Lets talk about the article : a) the so called XML tax : Agreed XML is not the
best representation of information but it does seem to be particularly suited
for build tasks. Ant's plug in tasks give you a lot of leeway -- a prudent
programmer would know how not to hang herself or himself. I hope for the
writer's sake that the example he chose is not from his actual project. If it
is, then the writer should probably find a different line of work.

b) Netbeans now supports Maven 'natively'. And before that, I have been
faithfully and successfully upgrading my Netbeans version while working on
enterprise scale applications. The problems that the writer mentions are
either exaggerations or a reflection of his ineptitude.

c) Maven : it took me a while to wrap my head around it and I hated learning
how to write plugins -- in xml. But it was worth the effort. I implemented a
Continuous Integration build system for my project that builds an EAR with
over 1.2 million line of code.

Maven just works -- once you have put in the effort to learn the platform. The
writer has not put in any effort towards that. In fact the maven problem he
talks about is actually a quote from a third party. This guy really does not
know what he is talking about.

Don't get me wrong -- ant and maven are far from perfect ; but this article
only betrays the writer's ignorance and lack of skill.
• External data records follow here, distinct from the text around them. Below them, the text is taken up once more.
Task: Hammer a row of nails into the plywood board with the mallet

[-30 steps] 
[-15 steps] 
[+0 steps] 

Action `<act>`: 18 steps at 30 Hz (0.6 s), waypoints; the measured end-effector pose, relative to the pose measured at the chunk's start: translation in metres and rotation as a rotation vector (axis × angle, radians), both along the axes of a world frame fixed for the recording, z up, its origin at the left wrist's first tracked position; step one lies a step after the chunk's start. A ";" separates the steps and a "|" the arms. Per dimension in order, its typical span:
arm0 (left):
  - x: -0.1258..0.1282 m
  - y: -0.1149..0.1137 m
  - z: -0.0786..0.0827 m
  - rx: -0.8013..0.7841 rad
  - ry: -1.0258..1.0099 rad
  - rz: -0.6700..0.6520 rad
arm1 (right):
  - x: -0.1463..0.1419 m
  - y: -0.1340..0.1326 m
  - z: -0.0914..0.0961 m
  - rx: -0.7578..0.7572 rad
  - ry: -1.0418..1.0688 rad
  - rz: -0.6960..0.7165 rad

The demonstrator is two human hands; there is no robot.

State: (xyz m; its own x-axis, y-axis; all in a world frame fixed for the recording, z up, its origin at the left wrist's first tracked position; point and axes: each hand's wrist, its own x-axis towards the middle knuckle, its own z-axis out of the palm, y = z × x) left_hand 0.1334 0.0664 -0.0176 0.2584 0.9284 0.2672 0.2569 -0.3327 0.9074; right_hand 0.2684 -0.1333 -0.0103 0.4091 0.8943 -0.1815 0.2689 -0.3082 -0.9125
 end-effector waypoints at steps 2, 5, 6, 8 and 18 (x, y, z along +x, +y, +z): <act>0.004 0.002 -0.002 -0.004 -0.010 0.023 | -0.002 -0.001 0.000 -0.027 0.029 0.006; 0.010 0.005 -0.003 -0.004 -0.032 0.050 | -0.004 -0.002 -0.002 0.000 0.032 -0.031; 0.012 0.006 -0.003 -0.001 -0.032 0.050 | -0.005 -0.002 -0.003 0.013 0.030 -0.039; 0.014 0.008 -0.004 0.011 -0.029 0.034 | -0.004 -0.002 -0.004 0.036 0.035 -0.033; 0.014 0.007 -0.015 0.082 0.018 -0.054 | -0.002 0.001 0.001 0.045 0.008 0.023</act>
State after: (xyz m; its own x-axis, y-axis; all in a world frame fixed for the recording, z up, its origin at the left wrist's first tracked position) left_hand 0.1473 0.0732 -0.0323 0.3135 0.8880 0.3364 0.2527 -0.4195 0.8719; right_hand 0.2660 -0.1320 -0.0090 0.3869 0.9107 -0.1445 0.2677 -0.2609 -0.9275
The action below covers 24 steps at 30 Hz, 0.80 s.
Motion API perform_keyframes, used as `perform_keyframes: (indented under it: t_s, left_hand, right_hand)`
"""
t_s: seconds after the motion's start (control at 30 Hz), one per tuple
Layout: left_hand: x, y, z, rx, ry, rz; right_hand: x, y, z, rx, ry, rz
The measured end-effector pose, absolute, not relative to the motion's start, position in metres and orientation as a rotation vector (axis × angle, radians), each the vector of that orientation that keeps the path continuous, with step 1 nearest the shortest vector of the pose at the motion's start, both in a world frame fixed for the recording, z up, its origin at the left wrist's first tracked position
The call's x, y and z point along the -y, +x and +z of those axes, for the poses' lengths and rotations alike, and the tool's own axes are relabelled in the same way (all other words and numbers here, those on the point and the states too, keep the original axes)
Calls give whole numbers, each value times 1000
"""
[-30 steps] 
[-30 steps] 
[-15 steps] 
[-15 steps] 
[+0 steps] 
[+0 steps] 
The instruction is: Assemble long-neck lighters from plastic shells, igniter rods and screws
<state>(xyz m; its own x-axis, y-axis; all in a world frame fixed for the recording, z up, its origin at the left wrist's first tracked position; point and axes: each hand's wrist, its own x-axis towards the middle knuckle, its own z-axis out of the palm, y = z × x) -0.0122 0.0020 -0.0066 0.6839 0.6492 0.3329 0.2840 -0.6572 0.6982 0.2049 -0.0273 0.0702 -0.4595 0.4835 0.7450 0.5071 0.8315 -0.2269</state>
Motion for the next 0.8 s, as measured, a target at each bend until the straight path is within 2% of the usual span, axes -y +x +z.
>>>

And then he goes on to recommend Rake . Would you take recommendation from a
guy who whines about stuff he knows nothing about ?

------
famousactress
It's true. They're all pretty sad. That said, the problems he lays out with
Maven are mitigated fairly well by using a local Maven proxy. I like to keep
all of my dependent bits in there, and I'm no longer at the mercy of changes
or differences in repos.

------
teyc
I loved the comment about the upgrade treadmill. Some build systems have
unintended consequences.